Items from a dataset
• • •

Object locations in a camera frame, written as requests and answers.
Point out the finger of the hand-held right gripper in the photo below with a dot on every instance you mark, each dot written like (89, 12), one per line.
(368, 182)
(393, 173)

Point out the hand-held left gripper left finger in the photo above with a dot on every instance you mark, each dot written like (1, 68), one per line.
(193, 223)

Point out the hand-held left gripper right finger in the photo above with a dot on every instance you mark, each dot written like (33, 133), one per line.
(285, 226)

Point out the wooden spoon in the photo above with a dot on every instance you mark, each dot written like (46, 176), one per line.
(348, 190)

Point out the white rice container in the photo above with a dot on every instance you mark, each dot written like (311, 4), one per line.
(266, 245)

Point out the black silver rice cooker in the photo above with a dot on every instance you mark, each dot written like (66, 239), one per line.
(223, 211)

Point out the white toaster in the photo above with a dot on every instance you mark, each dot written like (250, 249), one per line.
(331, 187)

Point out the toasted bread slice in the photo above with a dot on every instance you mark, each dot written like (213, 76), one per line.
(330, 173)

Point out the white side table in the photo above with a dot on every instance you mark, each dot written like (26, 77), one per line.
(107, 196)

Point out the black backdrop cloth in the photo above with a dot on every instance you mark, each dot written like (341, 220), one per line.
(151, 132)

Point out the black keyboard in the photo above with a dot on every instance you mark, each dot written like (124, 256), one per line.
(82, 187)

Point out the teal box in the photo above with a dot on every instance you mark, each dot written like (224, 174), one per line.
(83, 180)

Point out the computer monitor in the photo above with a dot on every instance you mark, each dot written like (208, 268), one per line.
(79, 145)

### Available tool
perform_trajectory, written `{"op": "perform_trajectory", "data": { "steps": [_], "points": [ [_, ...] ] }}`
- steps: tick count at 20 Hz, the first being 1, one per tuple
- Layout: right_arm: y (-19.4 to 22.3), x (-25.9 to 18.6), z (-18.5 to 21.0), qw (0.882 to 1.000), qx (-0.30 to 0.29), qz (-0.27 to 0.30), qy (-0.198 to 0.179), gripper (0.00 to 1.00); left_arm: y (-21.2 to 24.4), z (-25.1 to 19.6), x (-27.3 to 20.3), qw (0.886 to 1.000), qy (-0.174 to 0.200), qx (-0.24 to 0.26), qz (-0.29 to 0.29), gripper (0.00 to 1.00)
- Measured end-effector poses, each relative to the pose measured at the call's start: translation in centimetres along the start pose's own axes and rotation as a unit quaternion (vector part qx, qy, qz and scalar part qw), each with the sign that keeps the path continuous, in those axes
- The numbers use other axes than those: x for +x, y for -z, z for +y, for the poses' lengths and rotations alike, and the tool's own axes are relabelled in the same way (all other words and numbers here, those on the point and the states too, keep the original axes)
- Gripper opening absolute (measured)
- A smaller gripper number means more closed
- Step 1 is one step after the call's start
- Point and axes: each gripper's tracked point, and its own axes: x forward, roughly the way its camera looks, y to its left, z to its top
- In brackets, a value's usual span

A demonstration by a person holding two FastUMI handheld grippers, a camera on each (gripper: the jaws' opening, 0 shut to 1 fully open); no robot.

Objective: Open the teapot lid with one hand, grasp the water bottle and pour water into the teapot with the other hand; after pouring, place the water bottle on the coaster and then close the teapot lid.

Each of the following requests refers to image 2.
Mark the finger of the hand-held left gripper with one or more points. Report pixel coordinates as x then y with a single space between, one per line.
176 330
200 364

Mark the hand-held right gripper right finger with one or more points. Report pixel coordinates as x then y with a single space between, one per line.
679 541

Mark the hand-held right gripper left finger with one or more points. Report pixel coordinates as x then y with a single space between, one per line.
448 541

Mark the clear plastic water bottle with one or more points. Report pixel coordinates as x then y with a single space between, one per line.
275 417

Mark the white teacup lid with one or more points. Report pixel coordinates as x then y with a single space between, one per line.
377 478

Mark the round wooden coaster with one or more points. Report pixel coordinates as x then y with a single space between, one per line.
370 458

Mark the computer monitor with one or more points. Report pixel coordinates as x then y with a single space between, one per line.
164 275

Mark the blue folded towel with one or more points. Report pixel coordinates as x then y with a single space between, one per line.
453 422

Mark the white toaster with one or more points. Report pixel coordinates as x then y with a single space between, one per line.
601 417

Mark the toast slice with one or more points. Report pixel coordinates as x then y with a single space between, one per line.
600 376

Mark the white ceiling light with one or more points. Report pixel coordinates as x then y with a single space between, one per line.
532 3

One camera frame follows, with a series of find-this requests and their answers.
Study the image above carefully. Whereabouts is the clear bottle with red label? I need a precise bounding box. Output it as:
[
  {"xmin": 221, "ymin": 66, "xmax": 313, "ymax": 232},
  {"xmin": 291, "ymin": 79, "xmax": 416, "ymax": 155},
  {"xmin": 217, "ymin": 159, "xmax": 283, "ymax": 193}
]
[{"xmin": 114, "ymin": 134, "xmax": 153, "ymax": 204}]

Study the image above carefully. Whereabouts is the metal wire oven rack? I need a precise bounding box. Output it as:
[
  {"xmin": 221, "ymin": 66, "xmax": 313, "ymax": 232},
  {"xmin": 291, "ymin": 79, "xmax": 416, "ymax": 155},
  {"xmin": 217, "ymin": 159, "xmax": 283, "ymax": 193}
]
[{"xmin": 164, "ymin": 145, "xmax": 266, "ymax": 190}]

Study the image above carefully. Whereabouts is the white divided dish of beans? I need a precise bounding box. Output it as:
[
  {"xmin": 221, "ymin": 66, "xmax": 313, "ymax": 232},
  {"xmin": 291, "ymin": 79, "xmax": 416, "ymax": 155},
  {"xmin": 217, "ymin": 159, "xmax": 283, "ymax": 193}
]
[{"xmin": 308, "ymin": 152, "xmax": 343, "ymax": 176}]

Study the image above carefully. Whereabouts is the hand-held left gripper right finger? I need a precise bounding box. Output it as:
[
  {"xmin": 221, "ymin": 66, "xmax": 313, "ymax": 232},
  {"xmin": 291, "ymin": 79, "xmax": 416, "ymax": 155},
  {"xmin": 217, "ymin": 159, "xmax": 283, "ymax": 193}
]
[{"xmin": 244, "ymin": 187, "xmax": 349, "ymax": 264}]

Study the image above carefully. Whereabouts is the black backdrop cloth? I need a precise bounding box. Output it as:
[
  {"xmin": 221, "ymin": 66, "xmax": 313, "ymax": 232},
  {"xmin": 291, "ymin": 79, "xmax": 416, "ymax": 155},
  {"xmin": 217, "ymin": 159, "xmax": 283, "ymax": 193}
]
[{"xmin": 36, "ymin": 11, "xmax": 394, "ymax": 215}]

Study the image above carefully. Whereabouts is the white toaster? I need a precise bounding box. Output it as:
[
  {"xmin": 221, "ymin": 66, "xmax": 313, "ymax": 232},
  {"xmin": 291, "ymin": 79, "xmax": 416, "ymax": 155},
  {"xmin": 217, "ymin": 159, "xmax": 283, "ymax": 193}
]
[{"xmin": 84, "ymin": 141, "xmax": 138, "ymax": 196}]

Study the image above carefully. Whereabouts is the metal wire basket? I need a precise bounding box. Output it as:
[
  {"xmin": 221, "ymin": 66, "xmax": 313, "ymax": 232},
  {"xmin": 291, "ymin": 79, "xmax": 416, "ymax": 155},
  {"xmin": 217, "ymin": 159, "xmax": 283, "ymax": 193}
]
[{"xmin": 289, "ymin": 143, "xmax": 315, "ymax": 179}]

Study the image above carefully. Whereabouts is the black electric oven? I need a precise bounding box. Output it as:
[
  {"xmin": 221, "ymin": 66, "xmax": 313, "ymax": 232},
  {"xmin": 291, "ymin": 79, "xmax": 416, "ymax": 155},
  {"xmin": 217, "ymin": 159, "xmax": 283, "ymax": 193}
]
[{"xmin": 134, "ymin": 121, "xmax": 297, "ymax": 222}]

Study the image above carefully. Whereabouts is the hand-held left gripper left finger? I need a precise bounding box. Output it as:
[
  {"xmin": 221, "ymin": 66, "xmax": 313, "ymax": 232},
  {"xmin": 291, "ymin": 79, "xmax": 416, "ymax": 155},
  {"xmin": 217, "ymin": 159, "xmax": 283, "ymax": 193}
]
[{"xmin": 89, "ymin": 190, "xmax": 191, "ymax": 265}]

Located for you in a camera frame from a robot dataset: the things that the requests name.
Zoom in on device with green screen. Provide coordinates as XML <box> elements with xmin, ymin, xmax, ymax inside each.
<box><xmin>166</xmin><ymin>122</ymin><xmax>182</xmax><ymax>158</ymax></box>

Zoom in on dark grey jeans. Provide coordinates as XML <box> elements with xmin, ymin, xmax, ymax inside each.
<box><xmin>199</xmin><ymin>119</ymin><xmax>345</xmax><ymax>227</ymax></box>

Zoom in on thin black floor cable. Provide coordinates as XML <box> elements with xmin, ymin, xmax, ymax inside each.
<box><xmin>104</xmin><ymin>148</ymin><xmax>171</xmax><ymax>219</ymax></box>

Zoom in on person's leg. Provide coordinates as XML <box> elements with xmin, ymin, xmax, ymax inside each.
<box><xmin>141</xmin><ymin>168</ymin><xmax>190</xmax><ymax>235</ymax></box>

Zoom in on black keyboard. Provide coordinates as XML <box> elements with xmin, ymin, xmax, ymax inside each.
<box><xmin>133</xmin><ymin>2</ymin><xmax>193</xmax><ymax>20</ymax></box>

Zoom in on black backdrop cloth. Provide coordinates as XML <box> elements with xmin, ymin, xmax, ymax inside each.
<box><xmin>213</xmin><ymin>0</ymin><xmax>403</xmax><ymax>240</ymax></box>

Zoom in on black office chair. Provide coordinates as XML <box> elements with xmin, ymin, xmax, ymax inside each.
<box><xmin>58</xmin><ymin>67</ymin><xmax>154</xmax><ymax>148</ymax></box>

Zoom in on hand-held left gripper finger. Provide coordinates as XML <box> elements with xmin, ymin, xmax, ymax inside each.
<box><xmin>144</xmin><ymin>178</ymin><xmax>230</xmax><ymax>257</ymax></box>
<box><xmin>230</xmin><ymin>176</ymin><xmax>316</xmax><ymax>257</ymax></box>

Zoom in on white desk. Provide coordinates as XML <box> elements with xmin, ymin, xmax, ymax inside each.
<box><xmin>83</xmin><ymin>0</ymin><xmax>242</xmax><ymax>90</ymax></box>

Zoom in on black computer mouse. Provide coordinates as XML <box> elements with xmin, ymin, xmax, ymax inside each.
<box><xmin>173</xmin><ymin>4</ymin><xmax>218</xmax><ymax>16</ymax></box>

• • •

Exercise aim:
Tally how many lines of the data include the word "call". Write the number and nothing else.

Solution for this exercise:
2